## What you will do
Your task is to copy the lines of the data below from the line holding "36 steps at" through the line holding "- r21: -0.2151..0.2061", inclusive, exactly and with nothing added.

## Material for this exercise
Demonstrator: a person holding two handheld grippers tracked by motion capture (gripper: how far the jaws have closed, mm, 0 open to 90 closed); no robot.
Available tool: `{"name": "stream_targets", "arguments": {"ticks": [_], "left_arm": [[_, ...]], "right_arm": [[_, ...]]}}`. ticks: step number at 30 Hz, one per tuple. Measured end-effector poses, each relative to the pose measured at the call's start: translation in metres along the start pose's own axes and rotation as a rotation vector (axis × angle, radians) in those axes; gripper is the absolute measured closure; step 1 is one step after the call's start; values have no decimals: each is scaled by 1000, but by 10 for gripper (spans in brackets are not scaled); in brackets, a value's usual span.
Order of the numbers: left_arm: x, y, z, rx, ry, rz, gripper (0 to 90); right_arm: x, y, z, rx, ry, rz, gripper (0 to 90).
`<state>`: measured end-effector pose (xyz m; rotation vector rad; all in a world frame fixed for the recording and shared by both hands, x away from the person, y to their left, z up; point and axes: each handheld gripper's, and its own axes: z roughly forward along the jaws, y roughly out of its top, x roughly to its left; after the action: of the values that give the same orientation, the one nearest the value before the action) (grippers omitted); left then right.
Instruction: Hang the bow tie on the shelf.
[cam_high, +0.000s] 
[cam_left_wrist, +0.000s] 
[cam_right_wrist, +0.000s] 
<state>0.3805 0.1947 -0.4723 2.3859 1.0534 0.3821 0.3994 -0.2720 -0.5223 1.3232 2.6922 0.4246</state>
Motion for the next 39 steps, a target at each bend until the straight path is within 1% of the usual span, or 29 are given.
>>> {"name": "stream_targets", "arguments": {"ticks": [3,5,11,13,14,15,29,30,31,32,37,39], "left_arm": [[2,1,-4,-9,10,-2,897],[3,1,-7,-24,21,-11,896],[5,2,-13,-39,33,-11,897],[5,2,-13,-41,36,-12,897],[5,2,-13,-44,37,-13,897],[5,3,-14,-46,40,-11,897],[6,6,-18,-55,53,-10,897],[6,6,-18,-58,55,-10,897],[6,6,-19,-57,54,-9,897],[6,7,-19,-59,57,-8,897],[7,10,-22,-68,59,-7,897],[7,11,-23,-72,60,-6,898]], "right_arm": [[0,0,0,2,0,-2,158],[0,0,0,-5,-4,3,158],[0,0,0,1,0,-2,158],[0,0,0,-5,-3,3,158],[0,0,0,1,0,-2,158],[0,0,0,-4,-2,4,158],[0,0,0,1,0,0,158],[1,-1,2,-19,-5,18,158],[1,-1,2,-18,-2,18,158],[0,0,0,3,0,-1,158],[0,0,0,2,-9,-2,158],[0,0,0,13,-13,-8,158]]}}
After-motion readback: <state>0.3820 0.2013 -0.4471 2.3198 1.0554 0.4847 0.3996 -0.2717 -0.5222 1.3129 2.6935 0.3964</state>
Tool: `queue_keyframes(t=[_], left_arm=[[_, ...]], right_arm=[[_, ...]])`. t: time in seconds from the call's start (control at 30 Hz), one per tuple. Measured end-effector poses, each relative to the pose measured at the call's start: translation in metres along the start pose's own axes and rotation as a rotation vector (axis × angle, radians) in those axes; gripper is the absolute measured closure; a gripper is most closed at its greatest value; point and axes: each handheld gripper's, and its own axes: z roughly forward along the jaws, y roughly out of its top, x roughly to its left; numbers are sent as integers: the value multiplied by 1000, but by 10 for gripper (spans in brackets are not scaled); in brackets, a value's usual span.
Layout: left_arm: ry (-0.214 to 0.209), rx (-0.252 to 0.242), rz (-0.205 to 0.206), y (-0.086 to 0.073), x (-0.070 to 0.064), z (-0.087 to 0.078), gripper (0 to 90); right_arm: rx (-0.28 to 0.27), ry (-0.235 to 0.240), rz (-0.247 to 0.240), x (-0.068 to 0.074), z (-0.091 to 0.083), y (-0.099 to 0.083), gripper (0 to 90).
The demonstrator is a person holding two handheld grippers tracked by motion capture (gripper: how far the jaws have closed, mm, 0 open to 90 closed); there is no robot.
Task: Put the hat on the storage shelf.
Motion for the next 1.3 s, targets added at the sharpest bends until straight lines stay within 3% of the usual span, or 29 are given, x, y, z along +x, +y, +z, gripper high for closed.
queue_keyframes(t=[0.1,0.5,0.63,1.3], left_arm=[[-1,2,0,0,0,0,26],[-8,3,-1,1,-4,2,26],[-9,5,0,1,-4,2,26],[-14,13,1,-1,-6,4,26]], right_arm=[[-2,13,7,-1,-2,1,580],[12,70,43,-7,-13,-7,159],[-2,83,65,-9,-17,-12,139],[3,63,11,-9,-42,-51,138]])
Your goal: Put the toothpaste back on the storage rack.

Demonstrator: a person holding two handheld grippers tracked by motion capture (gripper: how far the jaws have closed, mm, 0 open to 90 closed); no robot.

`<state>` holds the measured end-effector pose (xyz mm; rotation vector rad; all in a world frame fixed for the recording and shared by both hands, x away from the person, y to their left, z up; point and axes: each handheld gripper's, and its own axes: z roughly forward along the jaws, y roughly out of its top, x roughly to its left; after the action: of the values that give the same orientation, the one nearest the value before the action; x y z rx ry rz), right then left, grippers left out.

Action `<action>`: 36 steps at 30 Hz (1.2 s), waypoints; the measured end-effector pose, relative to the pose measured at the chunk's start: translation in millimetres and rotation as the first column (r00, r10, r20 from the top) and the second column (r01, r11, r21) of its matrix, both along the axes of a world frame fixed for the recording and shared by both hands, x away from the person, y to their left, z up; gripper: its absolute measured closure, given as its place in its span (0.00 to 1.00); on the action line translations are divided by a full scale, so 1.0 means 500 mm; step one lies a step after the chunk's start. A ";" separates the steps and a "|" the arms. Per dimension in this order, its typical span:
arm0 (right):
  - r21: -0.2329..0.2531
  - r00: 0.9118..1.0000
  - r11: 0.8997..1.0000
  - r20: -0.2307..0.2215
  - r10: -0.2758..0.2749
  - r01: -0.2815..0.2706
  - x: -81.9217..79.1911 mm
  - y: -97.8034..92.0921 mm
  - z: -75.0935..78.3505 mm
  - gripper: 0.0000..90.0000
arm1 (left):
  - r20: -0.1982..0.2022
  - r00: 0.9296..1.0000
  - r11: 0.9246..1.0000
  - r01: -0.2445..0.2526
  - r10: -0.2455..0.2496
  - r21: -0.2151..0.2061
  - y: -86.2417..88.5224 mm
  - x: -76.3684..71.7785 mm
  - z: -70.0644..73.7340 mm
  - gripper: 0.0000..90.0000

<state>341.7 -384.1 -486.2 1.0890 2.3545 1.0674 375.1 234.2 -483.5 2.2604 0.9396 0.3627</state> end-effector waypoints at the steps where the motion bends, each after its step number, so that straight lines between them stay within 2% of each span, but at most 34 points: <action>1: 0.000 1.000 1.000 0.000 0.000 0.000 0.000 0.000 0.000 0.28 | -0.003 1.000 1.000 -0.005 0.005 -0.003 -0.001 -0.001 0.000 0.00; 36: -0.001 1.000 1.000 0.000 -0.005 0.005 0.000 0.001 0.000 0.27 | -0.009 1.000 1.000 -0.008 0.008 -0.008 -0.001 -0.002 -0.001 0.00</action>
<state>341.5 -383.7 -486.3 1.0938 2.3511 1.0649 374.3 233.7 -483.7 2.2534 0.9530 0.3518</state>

## Result for this task
Action `<action>`: 36 steps at 30 Hz (1.2 s), waypoints; the measured end-effector pose, relative to the pose measured at the chunk's start: translation in millimetres and rotation as the first column (r00, r10, r20 from the top) and the second column (r01, r11, r21) of its matrix, both along the axes of a world frame fixed for the recording and shared by both hands, x away from the person, y to their left, z up; gripper: its absolute measured closure, given as its place in its span (0.00 to 1.00); on the action line translations are divided by a full scale, so 1.0 means 500 mm; step one lies a step after the chunk's start. A ";" separates the steps and a "|" the arms. Per dimension in this order, its typical span:
arm0 (right):
  - r21: -0.2329..0.2531
  - r00: 0.9118..1.0000
  - r11: 0.8997..1.0000
  - r20: -0.2307..0.2215
  - r10: -0.2758..0.2749
  - r01: -0.2815..0.2706
  - x: -81.9217..79.1911 mm
  - y: -97.8034..92.0921 mm
  - z: -75.0935..78.3505 mm
  - gripper: 0.0000..90.0000
arm1 (left):
  - r20: -0.1982..0.2022
  - r00: 0.9296..1.0000
  - r11: 0.9246..1.0000
  - r01: -0.2445..0.2526
  - r10: -0.2455..0.2496
  - r21: -0.2151..0.2061

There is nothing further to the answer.